Koh Samui : L’hôpital public local teste une solution efficace à base de méthadone contre la dépendance à l’héroïne

Le secrétaire général de l’Office de contrôle des stupéfiants a rencontré des journalistes à l’hôpital de Koh Samui afin d’étudier le traitement de substitution à la méthadone des patients dépendants à l’héroïne.

Le lieutenant-colonel de police Suriya Singhakamon, secrétaire général de l’Office de contrôle des stupéfiants, a conduit une délégation de journalistes sur l’île de Koh Samui, dans la province de Surat Thani, pour observer le fonctionnement de la clinique de substitution à la méthadone mise en place à l’hôpital de l’île.

Cette démarche s’inscrit dans une politique de réduction des risques. L’objectif est d’inciter les usagers d’héroïne à entrer dans un parcours de soins tout en limitant les pratiques à risque, notamment le partage de seringues.

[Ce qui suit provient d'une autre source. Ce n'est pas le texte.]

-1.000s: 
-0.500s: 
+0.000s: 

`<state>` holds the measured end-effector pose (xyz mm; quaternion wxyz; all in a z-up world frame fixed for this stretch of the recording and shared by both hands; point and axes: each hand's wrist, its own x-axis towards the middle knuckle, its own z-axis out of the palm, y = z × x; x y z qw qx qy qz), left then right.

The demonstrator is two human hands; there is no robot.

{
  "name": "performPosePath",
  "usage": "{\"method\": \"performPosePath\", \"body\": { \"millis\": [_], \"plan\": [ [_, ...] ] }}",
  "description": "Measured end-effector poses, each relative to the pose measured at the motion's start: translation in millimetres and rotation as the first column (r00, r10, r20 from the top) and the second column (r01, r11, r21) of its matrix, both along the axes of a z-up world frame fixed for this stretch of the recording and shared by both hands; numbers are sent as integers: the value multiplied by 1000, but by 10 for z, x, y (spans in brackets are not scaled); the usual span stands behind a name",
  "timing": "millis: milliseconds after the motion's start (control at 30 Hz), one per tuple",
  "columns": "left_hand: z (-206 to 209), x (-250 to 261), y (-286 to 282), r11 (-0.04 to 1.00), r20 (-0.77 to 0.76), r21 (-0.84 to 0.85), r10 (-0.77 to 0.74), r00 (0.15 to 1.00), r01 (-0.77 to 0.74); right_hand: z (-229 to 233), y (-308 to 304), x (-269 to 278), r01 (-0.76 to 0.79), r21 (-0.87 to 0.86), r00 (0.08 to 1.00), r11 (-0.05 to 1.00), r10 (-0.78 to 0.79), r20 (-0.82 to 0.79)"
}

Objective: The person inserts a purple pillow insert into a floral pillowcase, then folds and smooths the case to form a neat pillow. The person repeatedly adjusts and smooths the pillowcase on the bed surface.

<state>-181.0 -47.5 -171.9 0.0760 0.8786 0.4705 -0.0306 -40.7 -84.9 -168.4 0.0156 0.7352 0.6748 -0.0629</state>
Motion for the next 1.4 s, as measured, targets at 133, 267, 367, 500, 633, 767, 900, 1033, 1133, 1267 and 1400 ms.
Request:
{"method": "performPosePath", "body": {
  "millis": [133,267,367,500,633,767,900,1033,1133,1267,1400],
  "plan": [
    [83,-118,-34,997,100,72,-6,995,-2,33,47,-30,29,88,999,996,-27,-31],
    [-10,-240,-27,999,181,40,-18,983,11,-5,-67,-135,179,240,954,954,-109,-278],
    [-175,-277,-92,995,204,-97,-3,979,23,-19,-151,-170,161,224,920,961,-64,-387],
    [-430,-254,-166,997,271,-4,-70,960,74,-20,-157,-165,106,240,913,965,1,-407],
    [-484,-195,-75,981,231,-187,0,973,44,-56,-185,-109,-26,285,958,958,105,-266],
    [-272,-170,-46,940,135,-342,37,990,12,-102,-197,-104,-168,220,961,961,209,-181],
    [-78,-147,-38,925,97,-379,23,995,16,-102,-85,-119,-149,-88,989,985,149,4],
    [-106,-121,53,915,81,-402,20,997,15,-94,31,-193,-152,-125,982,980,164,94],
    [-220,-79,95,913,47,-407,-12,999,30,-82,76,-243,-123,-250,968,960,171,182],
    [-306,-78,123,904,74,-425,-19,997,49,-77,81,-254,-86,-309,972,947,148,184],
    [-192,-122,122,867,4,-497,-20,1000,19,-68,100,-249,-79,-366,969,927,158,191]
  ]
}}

« La délivrance de méthadone à l’hôpital de Koh Samui constitue un levier essentiel pour réduire la dépendance à l’héroïne. En atténuant les symptômes de manque sous contrôle médical, elle permet aux patients de retrouver une vie sociale et professionnelle stable. L’Office de contrôle des stupéfiants remercie vivement les équipes soignantes et les acteurs de la société civile qui rendent possible ce dispositif efficace et pérenne. »

Le vice-gouverneur de la province, Chakkrish Fangchonchit, et le directeur de l’hôpital, le docteur Chakkrit Suwannathep, ont accueilli la délégation. La psychiatre Boonkul Lokaphan a ensuite présenté le bilan local : la clinique, gérée en partenariat avec la fondation « Rak Thai », combine délivrance de méthadone et suivi psychiatrique afin d’accompagner les patients vers une sortie progressive de la dépendance.

Les journalistes ont également rencontré des soignants, des travailleurs sociaux de la fondation Rak Thai et plusieurs patients ayant déjà bénéficié du traitement. Ces derniers ont témoigné de leur retour à une vie normale, sans rechute dans la consommation d’héroïne.

Selon le secrétaire général démontre qu’un accès facilité aux soins permet aux usagers, considérés comme des patients, de se réinsérer durablement. Cette expérience pourrait être reproduite dans d’autres zones touristiques confrontées à des problématiques similaires.